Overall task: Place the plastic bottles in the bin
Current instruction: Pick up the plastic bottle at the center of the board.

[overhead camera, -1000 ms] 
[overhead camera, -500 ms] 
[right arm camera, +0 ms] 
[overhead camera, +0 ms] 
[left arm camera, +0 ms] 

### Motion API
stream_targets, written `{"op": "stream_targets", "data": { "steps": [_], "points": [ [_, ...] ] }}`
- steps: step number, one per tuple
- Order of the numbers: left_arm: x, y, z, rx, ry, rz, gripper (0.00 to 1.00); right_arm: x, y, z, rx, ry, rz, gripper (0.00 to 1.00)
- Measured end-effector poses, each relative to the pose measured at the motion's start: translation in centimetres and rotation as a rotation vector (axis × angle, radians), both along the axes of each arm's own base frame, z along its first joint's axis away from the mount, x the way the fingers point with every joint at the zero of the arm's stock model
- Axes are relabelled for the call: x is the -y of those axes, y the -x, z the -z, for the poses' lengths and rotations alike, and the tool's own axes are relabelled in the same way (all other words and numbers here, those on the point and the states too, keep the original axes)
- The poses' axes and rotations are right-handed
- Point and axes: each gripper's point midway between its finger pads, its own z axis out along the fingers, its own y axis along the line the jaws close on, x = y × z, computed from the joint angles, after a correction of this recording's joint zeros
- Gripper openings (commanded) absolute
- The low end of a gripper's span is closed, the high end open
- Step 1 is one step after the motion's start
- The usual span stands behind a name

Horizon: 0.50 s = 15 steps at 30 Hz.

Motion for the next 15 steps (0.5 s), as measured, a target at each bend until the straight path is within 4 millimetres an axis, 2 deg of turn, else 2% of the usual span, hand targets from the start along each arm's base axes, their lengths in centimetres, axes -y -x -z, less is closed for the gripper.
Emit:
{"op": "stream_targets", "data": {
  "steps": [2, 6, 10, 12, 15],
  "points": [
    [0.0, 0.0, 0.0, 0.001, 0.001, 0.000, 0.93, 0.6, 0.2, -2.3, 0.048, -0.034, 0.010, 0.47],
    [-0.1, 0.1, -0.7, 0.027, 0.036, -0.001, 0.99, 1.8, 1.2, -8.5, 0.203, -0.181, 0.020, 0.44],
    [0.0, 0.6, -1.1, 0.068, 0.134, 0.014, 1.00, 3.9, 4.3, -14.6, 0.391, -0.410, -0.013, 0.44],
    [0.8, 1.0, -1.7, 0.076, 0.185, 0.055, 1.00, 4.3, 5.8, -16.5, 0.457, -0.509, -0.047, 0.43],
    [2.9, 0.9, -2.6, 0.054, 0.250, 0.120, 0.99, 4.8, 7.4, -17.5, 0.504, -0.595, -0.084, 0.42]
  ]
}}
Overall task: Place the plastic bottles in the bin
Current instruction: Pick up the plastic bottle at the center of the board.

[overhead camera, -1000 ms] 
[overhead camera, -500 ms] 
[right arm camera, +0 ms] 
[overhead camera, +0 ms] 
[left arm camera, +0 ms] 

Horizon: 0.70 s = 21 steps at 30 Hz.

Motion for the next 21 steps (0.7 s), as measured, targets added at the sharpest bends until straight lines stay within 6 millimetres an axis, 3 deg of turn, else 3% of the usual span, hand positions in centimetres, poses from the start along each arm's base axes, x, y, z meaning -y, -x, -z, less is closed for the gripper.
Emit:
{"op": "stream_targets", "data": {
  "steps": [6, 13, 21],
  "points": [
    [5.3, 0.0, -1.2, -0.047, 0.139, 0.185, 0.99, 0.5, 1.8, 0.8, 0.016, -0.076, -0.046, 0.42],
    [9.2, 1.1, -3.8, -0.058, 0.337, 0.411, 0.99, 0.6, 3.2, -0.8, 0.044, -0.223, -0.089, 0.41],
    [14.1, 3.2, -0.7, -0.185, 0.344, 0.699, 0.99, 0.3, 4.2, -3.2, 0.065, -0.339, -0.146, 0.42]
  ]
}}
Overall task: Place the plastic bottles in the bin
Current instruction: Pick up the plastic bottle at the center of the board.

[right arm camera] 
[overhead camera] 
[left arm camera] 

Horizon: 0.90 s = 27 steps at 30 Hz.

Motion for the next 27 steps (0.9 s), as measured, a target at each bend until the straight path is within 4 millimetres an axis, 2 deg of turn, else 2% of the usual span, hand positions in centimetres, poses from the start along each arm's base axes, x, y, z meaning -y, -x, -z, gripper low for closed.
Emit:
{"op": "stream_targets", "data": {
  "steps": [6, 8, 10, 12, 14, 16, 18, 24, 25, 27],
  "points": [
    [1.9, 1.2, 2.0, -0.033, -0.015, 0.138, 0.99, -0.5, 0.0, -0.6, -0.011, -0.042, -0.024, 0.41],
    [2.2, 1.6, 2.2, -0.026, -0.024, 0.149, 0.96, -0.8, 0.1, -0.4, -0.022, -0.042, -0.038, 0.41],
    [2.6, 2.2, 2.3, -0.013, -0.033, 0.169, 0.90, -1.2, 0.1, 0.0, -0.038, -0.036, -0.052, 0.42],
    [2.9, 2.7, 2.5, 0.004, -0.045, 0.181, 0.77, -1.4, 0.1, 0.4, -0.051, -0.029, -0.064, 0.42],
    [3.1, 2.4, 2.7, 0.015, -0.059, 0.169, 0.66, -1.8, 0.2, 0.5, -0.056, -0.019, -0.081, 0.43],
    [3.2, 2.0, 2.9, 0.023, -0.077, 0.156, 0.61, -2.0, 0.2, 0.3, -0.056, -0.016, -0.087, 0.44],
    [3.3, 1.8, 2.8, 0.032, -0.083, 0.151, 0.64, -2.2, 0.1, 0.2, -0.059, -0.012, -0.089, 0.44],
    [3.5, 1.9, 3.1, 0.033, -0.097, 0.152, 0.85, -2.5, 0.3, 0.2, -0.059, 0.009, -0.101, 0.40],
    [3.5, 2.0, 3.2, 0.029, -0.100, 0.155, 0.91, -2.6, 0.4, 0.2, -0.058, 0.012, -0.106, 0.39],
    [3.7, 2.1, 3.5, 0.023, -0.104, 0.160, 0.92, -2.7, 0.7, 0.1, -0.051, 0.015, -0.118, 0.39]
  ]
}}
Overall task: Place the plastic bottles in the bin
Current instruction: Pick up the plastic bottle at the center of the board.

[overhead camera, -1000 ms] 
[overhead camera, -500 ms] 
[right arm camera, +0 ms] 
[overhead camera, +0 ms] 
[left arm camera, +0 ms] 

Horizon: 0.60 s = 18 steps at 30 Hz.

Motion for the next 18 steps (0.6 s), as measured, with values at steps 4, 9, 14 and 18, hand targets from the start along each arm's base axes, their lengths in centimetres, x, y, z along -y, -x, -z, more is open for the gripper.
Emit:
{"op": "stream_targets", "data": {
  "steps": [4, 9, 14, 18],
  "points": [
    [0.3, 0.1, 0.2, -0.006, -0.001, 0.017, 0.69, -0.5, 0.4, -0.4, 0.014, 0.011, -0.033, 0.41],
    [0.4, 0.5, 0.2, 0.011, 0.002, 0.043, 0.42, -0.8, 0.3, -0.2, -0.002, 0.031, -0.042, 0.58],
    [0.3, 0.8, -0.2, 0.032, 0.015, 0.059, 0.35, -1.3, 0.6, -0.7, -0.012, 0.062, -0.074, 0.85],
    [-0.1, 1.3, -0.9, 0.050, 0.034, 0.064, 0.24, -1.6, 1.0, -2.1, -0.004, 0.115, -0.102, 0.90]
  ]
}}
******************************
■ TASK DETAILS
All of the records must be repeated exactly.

■ EXERCISE ANSWER
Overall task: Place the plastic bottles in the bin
Current instruction: Pick up the plastic bottle at the center of the board.

[overhead camera, -1000 ms] 
[overhead camera, -500 ms] 
[right arm camera, +0 ms] 
[overhead camera, +0 ms] 
[left arm camera, +0 ms] 

### Motion API
stream_targets, written `{"op": "stream_targets", "data": { "steps": [_], "points": [ [_, ...] ] }}`
- steps: step number, one per tuple
- Order of the numbers: left_arm: x, y, z, rx, ry, rz, gripper (0.00 to 1.00); right_arm: x, y, z, rx, ry, rz, gripper (0.00 to 1.00)
- Measured end-effector poses, each relative to the pose measured at the motion's start: translation in centimetres and rotation as a rotation vector (axis × angle, radians), both along the axes of each arm's own base frame, z along its first joint's axis away from the mount, x the way the fingers point with every joint at the zero of the arm's stock model
- Axes are relabelled for the call: x is the -y of those axes, y the -x, z the -z, for the poses' lengths and rotations alike, and the tool's own axes are relabelled in the same way (all other words and numbers here, those on the point and the states too, keep the original axes)
- The poses' axes and rotations are right-handed
- Point and axes: each gripper's point midway between its finger pads, its own z axis out along the fingers, its own y axis along the line the jaws close on, x = y × z, computed from the joint angles, after a correction of this recording's joint zeros
- Gripper openings (commanded) absolute
- The low end of a gripper's span is closed, the high end open
- Step 1 is one step after the motion's start
- The usual span stands behind a name

Horizon: 0.50 s = 15 steps at 30 Hz.

Motion for the next 15 steps (0.5 s), as measured, a target at each bend until the straight path is within 4 millimetres an axis, 2 deg of turn, else 2% of the usual span, hand targets from the start along each arm's base axes, their lengths in centimetres, axes -y -x -z, less is closed for the gripper.
Emit:
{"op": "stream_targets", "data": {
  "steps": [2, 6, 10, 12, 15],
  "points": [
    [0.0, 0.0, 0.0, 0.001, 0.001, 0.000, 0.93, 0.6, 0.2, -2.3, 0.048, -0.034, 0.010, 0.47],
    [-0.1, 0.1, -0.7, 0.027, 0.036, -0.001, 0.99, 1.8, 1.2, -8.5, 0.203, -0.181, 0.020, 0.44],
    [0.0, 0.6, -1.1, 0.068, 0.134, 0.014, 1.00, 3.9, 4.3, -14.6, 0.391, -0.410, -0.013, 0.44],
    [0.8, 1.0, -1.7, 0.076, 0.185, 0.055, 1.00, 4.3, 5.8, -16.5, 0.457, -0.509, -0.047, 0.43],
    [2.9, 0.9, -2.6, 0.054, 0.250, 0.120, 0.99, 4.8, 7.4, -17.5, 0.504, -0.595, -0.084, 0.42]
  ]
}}
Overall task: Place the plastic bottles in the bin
Current instruction: Pick up the plastic bottle at the center of the board.

[overhead camera, -1000 ms] 
[overhead camera, -500 ms] 
[right arm camera, +0 ms] 
[overhead camera, +0 ms] 
[left arm camera, +0 ms] 

Horizon: 0.70 s = 21 steps at 30 Hz.

Motion for the next 21 steps (0.7 s), as measured, targets added at the sharpest bends until straight lines stay within 6 millimetres an axis, 3 deg of turn, else 3% of the usual span, hand positions in centimetres, poses from the start along each arm's base axes, x, y, z meaning -y, -x, -z, less is closed for the gripper.
Emit:
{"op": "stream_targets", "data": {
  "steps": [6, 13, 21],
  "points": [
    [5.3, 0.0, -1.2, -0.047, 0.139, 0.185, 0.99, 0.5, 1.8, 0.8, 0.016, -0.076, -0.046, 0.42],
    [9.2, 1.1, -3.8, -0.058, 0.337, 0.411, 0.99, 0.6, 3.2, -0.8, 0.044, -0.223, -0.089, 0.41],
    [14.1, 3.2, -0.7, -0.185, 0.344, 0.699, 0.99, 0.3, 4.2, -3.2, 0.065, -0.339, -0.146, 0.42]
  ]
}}
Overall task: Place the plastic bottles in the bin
Current instruction: Pick up the plastic bottle at the center of the board.

[right arm camera] 
[overhead camera] 
[left arm camera] 

Horizon: 0.90 s = 27 steps at 30 Hz.

Motion for the next 27 steps (0.9 s), as measured, a target at each bend until the straight path is within 4 millimetres an axis, 2 deg of turn, else 2% of the usual span, hand positions in centimetres, poses from the start along each arm's base axes, x, y, z meaning -y, -x, -z, gripper low for closed.
Emit:
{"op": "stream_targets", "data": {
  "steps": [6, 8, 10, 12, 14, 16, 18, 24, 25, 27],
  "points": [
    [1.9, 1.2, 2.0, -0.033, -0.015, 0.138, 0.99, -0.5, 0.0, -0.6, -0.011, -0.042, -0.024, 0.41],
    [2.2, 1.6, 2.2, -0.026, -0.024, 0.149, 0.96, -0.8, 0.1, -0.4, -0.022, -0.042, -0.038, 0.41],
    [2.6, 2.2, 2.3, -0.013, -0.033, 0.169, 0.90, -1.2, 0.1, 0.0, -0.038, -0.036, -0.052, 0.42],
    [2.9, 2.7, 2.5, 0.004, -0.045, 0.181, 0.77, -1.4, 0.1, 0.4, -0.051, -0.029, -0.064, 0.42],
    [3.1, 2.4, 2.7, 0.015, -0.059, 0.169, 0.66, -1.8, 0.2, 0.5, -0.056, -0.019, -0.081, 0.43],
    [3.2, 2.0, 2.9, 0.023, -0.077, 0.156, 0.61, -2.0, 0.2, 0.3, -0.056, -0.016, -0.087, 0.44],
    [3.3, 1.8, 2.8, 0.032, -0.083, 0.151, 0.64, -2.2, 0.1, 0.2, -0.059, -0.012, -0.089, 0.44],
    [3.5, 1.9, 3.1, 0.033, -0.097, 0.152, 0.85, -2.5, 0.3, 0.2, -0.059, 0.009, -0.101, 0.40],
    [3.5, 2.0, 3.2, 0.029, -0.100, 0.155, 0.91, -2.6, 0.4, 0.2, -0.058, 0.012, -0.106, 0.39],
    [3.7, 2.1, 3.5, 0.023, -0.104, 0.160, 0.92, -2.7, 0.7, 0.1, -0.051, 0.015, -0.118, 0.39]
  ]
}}
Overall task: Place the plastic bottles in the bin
Current instruction: Pick up the plastic bottle at the center of the board.

[overhead camera, -1000 ms] 
[overhead camera, -500 ms] 
[right arm camera, +0 ms] 
[overhead camera, +0 ms] 
[left arm camera, +0 ms] 

Horizon: 0.60 s = 18 steps at 30 Hz.

Motion for the next 18 steps (0.6 s), as measured, with values at steps 4, 9, 14 and 18, hand targets from the start along each arm's base axes, their lengths in centimetres, x, y, z along -y, -x, -z, more is open for the gripper.
Emit:
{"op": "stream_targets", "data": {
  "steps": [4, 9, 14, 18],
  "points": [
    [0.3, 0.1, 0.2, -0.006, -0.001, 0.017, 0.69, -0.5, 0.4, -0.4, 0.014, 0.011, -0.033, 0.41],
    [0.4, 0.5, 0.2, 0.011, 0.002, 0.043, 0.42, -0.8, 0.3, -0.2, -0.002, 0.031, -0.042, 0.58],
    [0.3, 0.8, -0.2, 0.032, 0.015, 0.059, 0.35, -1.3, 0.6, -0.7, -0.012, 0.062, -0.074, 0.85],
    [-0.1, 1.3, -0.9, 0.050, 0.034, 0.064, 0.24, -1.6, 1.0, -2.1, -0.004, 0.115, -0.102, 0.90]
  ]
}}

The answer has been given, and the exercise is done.